AO-7 is the oldest amateur satellite still in use, and is one of the oldest operational communications satellites. It carries two amateur radio transponders. Its "Mode A" transponder has an uplink on the 2-meter band and a downlink on the 10-meter band. The "Mode B" transponder has an uplink on the 70-centimeter band and a downlink on the 2-meter band. The satellite also carries four beacons which are designed to operate on the 10-meter, 2-meter, 70-centimeter and 13-centimeter bands. The 13-cm beacon was never activated due to a change in international treaties.
AMSAT reported AO-7 still operational on June 25, 2015, with reliable power only from its solar panels; the report stated the cause of the 21-year outage was a short circuit in the battery and the restoration of service was due to its becoming an open circuit. The satellite eclipses on every orbit during the northern summer and autumn; the rest of the year it is in continuous sunlight and alternates between transmission modes A and B. All transponders and beacons are operational.

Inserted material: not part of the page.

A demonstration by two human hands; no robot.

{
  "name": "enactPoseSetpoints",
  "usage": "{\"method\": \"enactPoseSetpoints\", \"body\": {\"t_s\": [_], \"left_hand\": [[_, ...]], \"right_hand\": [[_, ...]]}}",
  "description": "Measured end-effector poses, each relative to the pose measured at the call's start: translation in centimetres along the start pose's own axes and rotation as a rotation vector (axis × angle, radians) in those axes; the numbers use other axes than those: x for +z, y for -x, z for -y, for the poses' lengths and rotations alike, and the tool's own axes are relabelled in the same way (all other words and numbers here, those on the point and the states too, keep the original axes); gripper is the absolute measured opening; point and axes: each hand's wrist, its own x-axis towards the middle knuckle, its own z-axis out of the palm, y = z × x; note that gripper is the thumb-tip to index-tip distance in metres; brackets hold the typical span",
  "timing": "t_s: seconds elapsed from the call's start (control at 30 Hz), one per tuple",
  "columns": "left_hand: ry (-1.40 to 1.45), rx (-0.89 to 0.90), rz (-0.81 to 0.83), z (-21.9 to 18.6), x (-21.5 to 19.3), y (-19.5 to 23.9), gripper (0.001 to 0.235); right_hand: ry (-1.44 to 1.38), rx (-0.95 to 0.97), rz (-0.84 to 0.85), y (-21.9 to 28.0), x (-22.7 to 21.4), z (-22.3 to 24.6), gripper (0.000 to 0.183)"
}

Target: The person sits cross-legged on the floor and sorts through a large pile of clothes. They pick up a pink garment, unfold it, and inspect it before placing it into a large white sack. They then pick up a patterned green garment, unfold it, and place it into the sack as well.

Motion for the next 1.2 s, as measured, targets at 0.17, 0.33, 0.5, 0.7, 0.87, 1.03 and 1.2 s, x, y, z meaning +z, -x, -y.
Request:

AO-7 was the second Phase 2 satellite (Phase II-B). At launch, the satellite had a mass of 28.6 kg (63 lb) and it was placed into a 1444 x 1459 km orbit. It is shaped as an octahedron 360 mm high and 424 mm in diameter. It has a circularly-polarized, canted turnstile VHF/UHF antenna system and HF dipole. Four radio masts mounted at 90 degree intervals on the base of the satellite and two experimental repeater systems provided store-and-forward for Morse code and teletype messages ("codestore") as it orbited around the world. The Mode-B transponder was designed and build by Karl Meinzer, DJ4ZC and Werner Haas, DJ5KQ. The Mode-B transponder was the first using “HELAPS” (High Efficient Linear Amplification by Parametric Synthesis) technology was developed by Dr. Karl Meinzer as part of his Ph.D. research. AO-7 has redundant command decoders of a design similar to the unit proven highly successful in AMSAT-OSCAR 6. The decoder has provisions for 35 separate functions, and is designed to provide a reliable means of controlling the emissions of the repeaters, beacons and other experiments aboard the spacecraft.